_Exercise prompt_
Print every line exactly as it appears in the material below.

-*-*-

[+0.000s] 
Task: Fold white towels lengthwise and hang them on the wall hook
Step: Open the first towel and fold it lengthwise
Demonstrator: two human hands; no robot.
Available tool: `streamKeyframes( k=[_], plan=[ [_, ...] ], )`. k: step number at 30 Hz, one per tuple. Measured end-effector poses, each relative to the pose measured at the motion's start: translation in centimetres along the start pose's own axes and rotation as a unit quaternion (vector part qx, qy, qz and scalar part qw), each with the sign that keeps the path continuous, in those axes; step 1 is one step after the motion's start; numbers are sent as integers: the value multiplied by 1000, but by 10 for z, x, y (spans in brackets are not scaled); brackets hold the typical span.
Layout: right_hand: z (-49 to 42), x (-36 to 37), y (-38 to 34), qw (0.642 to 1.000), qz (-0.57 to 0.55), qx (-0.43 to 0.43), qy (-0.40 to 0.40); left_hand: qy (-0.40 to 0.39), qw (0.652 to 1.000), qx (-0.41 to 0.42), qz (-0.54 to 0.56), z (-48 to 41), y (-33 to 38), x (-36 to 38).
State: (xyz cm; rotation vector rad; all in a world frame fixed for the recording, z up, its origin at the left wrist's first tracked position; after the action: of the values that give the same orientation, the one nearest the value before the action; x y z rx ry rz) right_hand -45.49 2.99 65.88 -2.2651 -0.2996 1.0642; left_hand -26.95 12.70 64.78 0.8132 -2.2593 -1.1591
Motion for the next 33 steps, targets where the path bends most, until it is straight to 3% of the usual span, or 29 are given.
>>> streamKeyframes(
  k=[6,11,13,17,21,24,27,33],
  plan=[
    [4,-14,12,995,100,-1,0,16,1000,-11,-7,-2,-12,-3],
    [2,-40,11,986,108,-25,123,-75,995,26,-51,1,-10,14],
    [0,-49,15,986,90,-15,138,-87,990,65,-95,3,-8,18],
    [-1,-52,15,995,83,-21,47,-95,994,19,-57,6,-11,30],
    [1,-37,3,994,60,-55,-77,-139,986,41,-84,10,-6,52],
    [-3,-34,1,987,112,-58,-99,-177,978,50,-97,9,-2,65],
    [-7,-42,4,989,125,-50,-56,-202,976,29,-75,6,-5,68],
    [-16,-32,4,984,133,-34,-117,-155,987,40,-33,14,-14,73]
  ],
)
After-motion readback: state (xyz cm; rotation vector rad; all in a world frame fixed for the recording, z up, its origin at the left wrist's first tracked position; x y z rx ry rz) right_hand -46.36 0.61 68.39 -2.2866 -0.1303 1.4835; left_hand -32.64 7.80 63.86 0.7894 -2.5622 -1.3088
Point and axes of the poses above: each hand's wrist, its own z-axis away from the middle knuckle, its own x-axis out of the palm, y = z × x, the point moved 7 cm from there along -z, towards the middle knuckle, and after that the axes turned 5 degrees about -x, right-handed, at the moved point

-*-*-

_Exercise solution_
[+0.000s] 
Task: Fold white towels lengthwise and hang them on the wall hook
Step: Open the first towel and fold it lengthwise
Demonstrator: two human hands; no robot.
Available tool: `streamKeyframes( k=[_], plan=[ [_, ...] ], )`. k: step number at 30 Hz, one per tuple. Measured end-effector poses, each relative to the pose measured at the motion's start: translation in centimetres along the start pose's own axes and rotation as a unit quaternion (vector part qx, qy, qz and scalar part qw), each with the sign that keeps the path continuous, in those axes; step 1 is one step after the motion's start; numbers are sent as integers: the value multiplied by 1000, but by 10 for z, x, y (spans in brackets are not scaled); brackets hold the typical span.
Layout: right_hand: z (-49 to 42), x (-36 to 37), y (-38 to 34), qw (0.642 to 1.000), qz (-0.57 to 0.55), qx (-0.43 to 0.43), qy (-0.40 to 0.40); left_hand: qy (-0.40 to 0.39), qw (0.652 to 1.000), qx (-0.41 to 0.42), qz (-0.54 to 0.56), z (-48 to 41), y (-33 to 38), x (-36 to 38).
State: (xyz cm; rotation vector rad; all in a world frame fixed for the recording, z up, its origin at the left wrist's first tracked position; after the action: of the values that give the same orientation, the one nearest the value before the action; x y z rx ry rz) right_hand -45.49 2.99 65.88 -2.2651 -0.2996 1.0642; left_hand -26.95 12.70 64.78 0.8132 -2.2593 -1.1591
Motion for the next 33 steps, targets where the path bends most, until it is straight to 3% of the usual span, or 29 are given.
>>> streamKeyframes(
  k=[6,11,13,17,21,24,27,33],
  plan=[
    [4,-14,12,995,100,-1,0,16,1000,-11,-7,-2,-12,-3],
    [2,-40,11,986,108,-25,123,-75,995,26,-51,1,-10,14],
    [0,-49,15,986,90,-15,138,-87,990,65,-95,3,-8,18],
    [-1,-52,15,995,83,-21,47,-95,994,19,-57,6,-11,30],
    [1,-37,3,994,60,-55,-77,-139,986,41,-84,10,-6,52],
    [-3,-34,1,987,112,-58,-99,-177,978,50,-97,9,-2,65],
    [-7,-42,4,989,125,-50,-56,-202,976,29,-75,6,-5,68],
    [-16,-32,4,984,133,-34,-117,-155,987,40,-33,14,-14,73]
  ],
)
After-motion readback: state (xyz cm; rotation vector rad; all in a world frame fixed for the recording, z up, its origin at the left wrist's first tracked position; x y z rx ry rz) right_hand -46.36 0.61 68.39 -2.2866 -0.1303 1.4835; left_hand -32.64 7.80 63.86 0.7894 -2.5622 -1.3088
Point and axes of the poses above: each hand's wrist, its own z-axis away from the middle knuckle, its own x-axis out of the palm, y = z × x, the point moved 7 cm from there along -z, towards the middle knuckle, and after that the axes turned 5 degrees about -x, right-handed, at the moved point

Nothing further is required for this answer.